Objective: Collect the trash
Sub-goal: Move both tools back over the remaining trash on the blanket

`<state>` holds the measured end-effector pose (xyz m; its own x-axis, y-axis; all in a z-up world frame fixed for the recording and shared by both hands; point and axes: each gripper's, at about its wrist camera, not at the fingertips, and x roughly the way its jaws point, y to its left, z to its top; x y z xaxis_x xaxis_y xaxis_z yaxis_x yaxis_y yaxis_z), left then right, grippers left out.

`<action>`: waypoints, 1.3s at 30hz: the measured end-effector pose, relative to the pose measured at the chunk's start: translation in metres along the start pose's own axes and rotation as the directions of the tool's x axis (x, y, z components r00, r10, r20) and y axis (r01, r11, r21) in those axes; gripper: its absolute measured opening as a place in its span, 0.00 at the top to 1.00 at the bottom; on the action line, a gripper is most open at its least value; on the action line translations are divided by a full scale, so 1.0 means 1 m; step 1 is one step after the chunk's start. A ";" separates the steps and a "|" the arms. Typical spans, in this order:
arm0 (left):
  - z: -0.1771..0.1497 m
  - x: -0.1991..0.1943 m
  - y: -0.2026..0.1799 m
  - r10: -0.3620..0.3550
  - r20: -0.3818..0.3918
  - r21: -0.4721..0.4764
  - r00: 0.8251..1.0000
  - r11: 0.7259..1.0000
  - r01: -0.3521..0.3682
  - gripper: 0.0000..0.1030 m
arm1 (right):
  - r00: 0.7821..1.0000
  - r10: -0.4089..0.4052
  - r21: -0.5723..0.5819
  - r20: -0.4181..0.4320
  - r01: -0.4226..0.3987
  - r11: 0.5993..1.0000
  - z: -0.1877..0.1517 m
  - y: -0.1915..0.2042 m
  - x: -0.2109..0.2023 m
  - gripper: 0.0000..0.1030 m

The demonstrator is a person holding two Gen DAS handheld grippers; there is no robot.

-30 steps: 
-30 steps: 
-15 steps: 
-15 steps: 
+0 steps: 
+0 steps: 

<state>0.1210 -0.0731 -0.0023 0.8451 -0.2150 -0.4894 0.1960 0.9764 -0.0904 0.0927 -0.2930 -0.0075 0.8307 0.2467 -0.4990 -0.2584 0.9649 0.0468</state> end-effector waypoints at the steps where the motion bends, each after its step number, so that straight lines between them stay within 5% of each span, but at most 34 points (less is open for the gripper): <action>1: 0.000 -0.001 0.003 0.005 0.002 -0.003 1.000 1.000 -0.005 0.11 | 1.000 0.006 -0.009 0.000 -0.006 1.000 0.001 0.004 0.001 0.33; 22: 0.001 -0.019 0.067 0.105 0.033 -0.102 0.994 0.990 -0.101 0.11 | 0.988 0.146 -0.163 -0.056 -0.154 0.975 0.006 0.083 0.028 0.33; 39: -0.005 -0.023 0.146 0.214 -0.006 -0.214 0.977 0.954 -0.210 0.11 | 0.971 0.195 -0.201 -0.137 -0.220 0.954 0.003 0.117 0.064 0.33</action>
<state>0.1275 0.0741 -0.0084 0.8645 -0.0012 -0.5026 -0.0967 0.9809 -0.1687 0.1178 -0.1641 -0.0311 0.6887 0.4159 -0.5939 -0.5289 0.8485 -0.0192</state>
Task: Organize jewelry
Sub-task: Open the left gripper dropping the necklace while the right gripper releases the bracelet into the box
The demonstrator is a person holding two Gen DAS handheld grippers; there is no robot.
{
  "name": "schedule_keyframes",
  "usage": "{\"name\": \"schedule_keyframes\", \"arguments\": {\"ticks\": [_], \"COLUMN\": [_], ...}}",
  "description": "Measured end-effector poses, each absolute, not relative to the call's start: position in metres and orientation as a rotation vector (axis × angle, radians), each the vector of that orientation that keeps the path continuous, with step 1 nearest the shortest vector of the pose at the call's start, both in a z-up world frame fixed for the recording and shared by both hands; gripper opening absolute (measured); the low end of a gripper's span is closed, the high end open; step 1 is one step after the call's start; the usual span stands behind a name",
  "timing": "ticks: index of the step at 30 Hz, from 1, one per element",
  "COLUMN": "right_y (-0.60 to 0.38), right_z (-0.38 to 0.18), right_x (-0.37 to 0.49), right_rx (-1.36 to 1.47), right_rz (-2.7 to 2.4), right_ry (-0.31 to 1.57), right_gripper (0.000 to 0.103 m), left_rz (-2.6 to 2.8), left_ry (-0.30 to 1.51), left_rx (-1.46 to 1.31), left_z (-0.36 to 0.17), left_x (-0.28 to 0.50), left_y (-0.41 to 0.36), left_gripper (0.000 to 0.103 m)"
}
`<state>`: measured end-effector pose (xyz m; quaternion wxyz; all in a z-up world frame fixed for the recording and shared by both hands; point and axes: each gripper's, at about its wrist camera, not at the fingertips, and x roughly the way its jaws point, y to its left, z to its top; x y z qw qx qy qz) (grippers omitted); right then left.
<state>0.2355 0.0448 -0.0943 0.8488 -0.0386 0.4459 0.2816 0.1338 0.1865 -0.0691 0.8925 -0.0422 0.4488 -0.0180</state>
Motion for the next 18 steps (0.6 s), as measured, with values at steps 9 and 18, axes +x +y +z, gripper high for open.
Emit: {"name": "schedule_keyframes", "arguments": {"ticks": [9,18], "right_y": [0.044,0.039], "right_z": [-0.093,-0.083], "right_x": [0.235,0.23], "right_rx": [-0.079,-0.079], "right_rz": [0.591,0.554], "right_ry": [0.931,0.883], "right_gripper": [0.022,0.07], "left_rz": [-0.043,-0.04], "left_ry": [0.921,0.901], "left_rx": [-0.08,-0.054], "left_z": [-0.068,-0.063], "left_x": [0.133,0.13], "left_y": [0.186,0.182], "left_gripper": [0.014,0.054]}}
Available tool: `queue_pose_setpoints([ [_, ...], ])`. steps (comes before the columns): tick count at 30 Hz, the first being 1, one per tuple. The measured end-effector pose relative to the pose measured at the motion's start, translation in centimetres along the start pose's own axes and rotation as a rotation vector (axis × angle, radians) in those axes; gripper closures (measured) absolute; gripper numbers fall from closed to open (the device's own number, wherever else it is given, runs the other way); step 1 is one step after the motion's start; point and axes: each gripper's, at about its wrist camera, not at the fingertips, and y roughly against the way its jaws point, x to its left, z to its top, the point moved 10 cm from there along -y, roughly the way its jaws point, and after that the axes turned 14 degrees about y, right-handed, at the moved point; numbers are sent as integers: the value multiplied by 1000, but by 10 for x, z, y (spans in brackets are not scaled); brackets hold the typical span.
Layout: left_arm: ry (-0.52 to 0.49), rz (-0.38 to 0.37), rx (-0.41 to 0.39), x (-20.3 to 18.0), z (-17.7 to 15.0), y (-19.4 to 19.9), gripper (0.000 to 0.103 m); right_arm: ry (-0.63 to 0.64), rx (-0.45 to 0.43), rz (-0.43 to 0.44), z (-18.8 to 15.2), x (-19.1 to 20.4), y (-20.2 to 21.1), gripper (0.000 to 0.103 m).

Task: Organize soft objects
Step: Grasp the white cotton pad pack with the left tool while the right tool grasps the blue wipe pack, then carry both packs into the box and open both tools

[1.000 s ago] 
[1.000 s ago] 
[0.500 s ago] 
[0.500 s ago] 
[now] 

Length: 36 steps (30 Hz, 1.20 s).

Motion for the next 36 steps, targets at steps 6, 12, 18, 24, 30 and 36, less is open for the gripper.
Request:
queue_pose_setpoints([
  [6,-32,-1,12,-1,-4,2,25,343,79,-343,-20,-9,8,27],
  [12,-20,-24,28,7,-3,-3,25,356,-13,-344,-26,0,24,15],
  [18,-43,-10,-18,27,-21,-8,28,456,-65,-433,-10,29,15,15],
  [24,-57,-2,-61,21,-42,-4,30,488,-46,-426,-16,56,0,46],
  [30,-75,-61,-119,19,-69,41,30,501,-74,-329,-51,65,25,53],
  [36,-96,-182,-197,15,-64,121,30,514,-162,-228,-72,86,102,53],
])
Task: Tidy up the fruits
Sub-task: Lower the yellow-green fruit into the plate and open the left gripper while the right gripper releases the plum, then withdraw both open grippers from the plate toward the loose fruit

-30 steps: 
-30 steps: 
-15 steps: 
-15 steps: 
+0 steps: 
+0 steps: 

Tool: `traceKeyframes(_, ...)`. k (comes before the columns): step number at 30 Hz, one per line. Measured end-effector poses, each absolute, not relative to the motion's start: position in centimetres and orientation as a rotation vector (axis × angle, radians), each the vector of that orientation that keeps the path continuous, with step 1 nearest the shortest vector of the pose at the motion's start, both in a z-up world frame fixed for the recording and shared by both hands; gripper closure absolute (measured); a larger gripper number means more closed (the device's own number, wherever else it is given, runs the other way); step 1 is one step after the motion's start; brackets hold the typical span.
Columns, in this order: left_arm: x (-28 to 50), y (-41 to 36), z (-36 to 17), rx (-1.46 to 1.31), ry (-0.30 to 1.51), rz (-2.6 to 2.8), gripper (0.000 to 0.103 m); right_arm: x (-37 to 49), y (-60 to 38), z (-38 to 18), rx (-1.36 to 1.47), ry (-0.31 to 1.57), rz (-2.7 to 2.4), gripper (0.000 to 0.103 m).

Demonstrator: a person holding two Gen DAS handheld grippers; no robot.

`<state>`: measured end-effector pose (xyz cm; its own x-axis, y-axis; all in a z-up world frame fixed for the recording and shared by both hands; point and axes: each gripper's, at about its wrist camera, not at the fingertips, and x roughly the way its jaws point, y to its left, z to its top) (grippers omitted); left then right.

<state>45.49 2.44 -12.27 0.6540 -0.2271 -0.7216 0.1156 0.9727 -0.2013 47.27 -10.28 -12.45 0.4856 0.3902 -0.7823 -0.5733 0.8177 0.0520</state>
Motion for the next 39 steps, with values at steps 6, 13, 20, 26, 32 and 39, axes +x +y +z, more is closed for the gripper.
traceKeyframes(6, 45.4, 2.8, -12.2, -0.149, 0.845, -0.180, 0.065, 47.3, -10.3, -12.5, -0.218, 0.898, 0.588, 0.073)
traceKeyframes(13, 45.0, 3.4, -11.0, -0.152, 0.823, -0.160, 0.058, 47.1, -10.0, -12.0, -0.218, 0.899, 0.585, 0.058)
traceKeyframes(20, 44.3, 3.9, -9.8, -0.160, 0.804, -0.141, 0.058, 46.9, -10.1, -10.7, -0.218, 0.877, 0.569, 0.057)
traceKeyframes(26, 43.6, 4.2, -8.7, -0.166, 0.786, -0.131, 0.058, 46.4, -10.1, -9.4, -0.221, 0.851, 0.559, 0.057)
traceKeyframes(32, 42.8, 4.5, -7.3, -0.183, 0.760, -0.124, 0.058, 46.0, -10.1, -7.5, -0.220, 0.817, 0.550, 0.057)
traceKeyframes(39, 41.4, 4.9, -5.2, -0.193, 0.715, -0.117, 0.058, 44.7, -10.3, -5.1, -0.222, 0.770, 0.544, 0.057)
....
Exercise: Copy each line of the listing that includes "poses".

Task response:
  "description": "Measured end-effector poses, each absolute, not relative to the call's start: position in metres and orientation as a rotation vector (axis × angle, radians), each the vector of that orientation that keeps the path continuous, with step 1 nearest the shortest vector of the pose at the call's start, both in a z-up world frame fixed for the recording and shared by both hands; gripper opening absolute (measured); the low end of a gripper's span is closed, the high end open; step 1 is one step after the call's start; the usual span stands behind a name",
Tool: `traceKeyframes(_, ...)`. k (comes before the columns): step number at 30 Hz, one per line. Measured end-effector poses, each absolute, not relative to the motion's start: position in centimetres and orientation as a rotation vector (axis × angle, radians), each the vector of that orientation that keeps the path continuous, with step 1 nearest the shortest vector of the pose at the motion's start, both in a z-up world frame fixed for the recording and shared by both hands; gripper closure absolute (measured); a larger gripper number means more closed (the device's own number, wherever else it is given, runs the other way); step 1 is one step after the motion's start; brackets hold the typical span.

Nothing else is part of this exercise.